◆ How to complete this task ◆
Scan the records for lines with the string "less". Say how many there are, and add nothing.

◇ ◇ ◇

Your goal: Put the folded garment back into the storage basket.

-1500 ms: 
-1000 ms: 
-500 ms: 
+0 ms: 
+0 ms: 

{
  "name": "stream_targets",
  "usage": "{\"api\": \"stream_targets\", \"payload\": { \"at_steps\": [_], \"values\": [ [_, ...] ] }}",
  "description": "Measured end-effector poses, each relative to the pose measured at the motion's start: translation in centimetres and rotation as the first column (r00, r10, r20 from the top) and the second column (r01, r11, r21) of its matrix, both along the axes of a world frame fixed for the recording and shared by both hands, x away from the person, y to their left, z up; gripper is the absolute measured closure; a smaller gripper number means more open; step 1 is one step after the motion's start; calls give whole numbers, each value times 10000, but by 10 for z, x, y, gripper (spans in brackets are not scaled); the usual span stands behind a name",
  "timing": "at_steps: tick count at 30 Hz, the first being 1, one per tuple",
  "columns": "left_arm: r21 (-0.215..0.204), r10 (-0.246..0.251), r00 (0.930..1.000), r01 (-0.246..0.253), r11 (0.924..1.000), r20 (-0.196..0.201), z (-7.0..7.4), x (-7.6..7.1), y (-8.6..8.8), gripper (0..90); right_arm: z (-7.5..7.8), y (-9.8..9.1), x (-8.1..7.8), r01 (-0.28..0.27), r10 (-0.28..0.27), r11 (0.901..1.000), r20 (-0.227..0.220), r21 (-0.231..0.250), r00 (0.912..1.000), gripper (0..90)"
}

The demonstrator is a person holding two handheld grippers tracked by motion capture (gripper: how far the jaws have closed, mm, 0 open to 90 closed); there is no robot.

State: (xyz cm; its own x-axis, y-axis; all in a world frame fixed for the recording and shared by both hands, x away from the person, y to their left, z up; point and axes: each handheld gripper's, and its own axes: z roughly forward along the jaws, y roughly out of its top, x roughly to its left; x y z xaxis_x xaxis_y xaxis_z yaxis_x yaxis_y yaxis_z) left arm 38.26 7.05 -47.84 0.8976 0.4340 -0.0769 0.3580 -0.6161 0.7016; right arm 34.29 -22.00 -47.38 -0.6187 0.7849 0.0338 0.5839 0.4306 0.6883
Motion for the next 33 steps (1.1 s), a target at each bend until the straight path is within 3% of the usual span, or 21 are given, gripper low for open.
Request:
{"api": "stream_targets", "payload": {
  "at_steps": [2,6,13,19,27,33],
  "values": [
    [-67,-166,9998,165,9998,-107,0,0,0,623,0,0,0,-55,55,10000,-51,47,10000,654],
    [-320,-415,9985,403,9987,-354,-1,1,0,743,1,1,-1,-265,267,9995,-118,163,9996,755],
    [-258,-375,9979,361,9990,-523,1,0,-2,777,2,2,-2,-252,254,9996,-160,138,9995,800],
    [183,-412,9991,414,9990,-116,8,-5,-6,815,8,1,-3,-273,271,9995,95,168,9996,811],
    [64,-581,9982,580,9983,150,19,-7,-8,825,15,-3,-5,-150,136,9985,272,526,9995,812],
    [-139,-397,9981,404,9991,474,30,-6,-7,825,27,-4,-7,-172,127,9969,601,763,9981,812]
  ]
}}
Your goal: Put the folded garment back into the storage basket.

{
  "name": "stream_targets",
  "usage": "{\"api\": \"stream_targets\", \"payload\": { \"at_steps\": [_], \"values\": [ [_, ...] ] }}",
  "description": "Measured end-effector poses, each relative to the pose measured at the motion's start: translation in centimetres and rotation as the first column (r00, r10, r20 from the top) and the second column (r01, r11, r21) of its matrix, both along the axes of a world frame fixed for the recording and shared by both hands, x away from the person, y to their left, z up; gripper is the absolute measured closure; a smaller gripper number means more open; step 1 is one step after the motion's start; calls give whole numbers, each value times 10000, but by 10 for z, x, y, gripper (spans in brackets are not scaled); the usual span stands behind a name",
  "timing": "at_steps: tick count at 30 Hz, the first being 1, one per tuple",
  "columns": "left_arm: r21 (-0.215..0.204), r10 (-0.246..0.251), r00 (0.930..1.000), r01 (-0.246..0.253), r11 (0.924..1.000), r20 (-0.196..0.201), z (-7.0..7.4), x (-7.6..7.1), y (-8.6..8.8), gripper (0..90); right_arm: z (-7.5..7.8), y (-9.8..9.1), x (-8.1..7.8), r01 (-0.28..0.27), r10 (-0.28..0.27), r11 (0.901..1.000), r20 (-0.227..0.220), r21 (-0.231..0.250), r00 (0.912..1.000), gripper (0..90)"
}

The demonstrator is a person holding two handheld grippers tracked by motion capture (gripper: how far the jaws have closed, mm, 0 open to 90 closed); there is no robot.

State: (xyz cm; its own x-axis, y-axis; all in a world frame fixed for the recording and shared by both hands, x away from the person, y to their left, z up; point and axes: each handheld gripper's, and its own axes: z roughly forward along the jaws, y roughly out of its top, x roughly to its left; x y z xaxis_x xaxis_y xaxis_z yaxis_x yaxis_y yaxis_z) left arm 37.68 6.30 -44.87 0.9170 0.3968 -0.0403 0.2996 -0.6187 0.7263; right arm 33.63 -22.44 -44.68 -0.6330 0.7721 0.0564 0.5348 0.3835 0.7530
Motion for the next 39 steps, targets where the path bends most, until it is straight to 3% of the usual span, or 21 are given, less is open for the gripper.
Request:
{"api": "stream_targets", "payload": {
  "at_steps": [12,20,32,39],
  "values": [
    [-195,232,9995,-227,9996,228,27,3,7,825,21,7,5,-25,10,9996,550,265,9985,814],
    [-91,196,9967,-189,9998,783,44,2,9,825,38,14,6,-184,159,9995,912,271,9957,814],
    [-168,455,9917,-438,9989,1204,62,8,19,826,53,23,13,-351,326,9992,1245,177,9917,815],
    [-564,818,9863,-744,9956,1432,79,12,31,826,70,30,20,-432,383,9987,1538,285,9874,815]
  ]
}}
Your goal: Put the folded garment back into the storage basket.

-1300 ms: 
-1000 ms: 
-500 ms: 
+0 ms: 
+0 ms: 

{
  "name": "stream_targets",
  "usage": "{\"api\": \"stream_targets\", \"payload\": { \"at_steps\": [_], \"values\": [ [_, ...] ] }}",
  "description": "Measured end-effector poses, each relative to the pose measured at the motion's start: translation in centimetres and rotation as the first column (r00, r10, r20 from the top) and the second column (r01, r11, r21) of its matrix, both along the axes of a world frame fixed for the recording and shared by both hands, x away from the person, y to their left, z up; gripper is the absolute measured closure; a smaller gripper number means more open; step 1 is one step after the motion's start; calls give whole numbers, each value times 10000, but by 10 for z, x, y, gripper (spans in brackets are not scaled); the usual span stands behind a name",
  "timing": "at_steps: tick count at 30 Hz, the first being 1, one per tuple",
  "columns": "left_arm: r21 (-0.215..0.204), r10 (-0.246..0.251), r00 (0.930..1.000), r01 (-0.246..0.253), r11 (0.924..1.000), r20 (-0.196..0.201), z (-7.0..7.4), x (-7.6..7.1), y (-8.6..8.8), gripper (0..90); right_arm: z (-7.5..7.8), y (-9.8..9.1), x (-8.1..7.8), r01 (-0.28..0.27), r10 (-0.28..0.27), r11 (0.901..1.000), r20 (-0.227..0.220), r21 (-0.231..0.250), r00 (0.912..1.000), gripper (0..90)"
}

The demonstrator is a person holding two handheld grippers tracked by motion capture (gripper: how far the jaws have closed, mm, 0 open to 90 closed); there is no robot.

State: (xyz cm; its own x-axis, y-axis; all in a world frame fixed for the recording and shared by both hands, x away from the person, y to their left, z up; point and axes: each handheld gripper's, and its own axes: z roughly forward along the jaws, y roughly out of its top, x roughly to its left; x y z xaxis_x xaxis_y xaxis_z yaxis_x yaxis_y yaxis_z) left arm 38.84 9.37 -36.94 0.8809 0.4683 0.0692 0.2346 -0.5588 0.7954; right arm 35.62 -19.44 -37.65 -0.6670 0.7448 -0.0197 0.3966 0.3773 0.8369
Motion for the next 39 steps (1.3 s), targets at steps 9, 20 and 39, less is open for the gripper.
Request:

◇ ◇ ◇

◆ Written reply ◆
2